Matgenix/jobflow-remote

Successful Response not being written to jfremote_out.json

Closed this issue · 3 comments

Hi devs,

Issue Description

I have recently starting encountering this issue where my jobflow jobs will run fully and output TaskDocs will be created correctly, but jobflow-remote doesn't write the response to the jfremote_out.json.

This problem initially occurred in the user-workstation setup. I received this error when inspecting failing jobs:
image

I checked the directories on the remote machine and found very sparsely populated jfremote_out.json files.

I tried to run the job how I think jobflow is doing it directly on an interactive compute node with the following code:

from jobflow_remote.jobs.run import run_remote_job
run_dir = /path/to/jfremote_in.json
from atomate2 import SETTINGS
SETTINGS.JDFTX_CMD = ("source /global/homes/c/cote3804/bin/jobflow/jdftx_env.sh && "
"srun -n 1 /path/to/jdftx_gpu") # command for running JDFTx and sourcing env. vars.

run_remote_job(run_dir=run_dir)

This code runs successfully, but still writes the same sparse jfremote_out.json

I've attached the jfremote_in.json file if anyone wants to run the code themselves. It will require using our forks of pymatgen and atomate2.

I've gone through debugging and it seems like the issue occurs on line 63 of jobflow-remote.jobs.run.py in which the output response is set to None before the file is written. I have not changed my jobflow-remote build in a while, so I'm not sure why this issue would pop up now.

Build Details

running on NERSC Perlmutter
jobflow 0.1.18
jobflow-remote 0.1.4
pymatgen and atomate2 are installed in editable mode from the forks above.
python 3.12.4

Thanks!

Hi @cote3804,

thanks for reporting this issue with all the details.

Let me first clarify one point: the fact that the jfremote_out.json is sparsely populated is correct. Aside from the data that you see, it could contain values for detour, addition and replace, but at a first look it seems that these are not generated by your Job. On the other hand output will always be null in this file. This is because the output is already stored in another file that represent the JobStore.

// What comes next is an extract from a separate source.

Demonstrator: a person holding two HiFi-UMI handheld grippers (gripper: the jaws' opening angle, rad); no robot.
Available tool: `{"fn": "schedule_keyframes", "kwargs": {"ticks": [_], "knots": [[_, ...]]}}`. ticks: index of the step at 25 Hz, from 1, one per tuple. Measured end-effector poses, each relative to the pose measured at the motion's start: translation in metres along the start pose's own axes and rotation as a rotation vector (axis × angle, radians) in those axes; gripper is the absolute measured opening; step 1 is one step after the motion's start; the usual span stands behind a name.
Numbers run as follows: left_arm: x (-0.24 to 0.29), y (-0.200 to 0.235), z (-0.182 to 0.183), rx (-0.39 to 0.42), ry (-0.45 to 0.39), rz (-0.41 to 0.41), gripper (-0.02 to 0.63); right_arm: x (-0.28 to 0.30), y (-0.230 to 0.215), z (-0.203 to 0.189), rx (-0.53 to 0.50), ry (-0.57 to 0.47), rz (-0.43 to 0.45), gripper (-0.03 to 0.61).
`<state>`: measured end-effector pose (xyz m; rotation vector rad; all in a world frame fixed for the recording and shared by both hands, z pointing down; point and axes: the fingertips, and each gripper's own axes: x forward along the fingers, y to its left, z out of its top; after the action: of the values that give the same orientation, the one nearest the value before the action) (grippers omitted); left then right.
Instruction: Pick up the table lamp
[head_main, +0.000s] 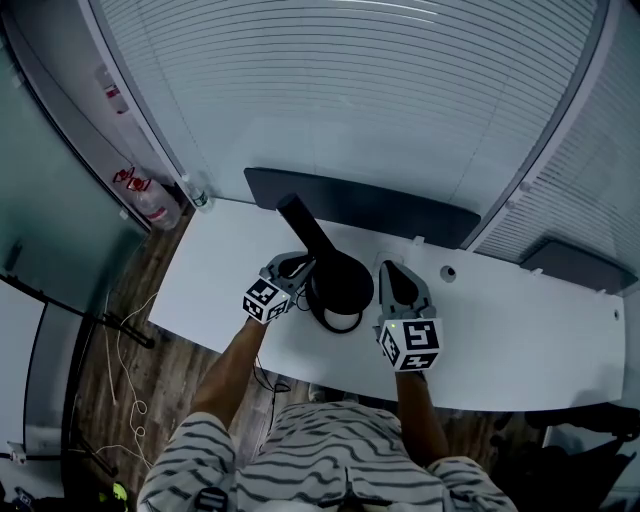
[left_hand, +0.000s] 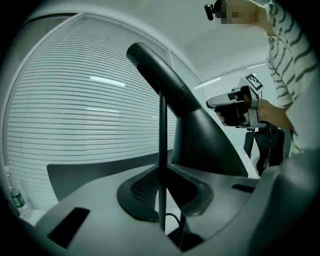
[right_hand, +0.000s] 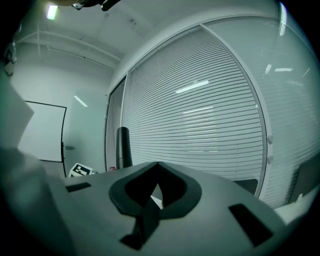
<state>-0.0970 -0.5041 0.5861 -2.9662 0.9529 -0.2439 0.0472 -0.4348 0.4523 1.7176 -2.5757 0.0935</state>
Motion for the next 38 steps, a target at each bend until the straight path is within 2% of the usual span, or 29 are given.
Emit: {"fn": "schedule_keyframes", "kwargs": {"ticks": [4, 10, 17, 24, 29, 38], "knots": [[0.004, -0.005, 0.006, -0.016, -0.004, -0.019, 0.038, 0.000, -0.004, 0.002, -0.002, -0.007, -0.002, 0.011], [0.002, -0.013, 0.020, 0.031, -0.002, -0.025, 0.038, 0.000, -0.007, 0.004, 0.003, -0.019, -0.006, 0.011], [-0.014, -0.005, 0.047, 0.049, -0.001, 0.042, 0.038, -0.002, -0.005, 0.006, 0.007, -0.027, -0.013, 0.012], [-0.030, -0.012, 0.090, 0.075, -0.021, 0.107, 0.038, -0.005, 0.005, 0.013, 0.003, -0.044, -0.003, 0.012], [-0.043, -0.017, 0.111, 0.020, -0.020, 0.170, 0.040, -0.014, 0.011, 0.024, 0.001, -0.068, 0.004, 0.012], [-0.057, -0.032, 0.133, -0.018, -0.027, 0.275, 0.040, -0.024, 0.012, 0.037, -0.005, -0.093, -0.007, 0.012]]}}
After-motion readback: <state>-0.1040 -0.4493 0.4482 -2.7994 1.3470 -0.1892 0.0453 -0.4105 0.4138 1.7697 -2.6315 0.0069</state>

Now, to come to the error, this looks a bit tricky. Your job was executed in the remote machine in the folder defined as run_dir in your screenshot. As you confirmed the jfremote_out.json existed there. If it was not existing you would have gotten a different error during the download phase (something like "Remote error: file /run/path/jfremote_out.json for job
UUID does not exist") and it would have ended up in a REMOTE_ERROR state. So, this should mean that the file was downloaded successfully, or at least that fabric did not raise any error even if the transfer was not successful.
But then the Runner goes on trying to complete the job and claims that the file does not exist in the folder where it should have been downloaded (i.e. /home/coopy/.jfremote/...). The error that you get comes from here:

if not out_path.exists():
msg = (
f"The output file {OUT_FILENAME} was not present in the download "
f"folder {local_path} and it is required to complete the job"
)

where the code only checks for the existence of the file. Has not even attempted to parse it yet.

I can imagine a few possible cases for how you get to this point:

  1. the file was downloaded, but for some reason jobflow-remote does not find it (wrong path, file is deleted for some reason in the meanwhile,...)
  2. the file was not downloaded, but no error was raised from the connection.
  3. you have two runner processes pointing to the same queue DB, but being executed on different machines.

Option one seems quite unlikely, unless you or something else altered its content. So I would rather expect it being one of the other two.
Of course there may be other explanations, but these seem the most likely reasons.

A few points that could help with figuring out the source:

  • Do you confirm that the perlmutter worker is of the remote type? (there could be other potential ways of ending up in that error if the worker is a local one, or at least it would rule out a connection issue)
  • Can you check the content of the /home/coopy/.jfremote/IrO2/download/... folder mentioned in the error message? Does it contain the jfremote_out.json? And any other file (it should also contain at least a remote_job_data.jsonfile)
  • is your home on a standard workstation? Or could it be mounted on some NFS?
  • Did you recently switch to a different machine? Created any other project? Or made any other such test that could lead to have two runners pointing to the same DB?

Hi @gpetretto

Issue number three is exactly the problem because I'm running two user machines and the second one indeed has the correct file path with a jfremote_out.json. It also has a remote_job_data.json file that seems to have the correct TaskDoc. After shutting down the second runner, the issue seems fully resolved.

Thanks!

I am glad that you managed to fix the issue.

Just as a note, from the next jobflow-remote version starting a runner will also add some information to the DB and prevent the user from starting a Runner on different machines at the same time. This should help preventing this kind of issues.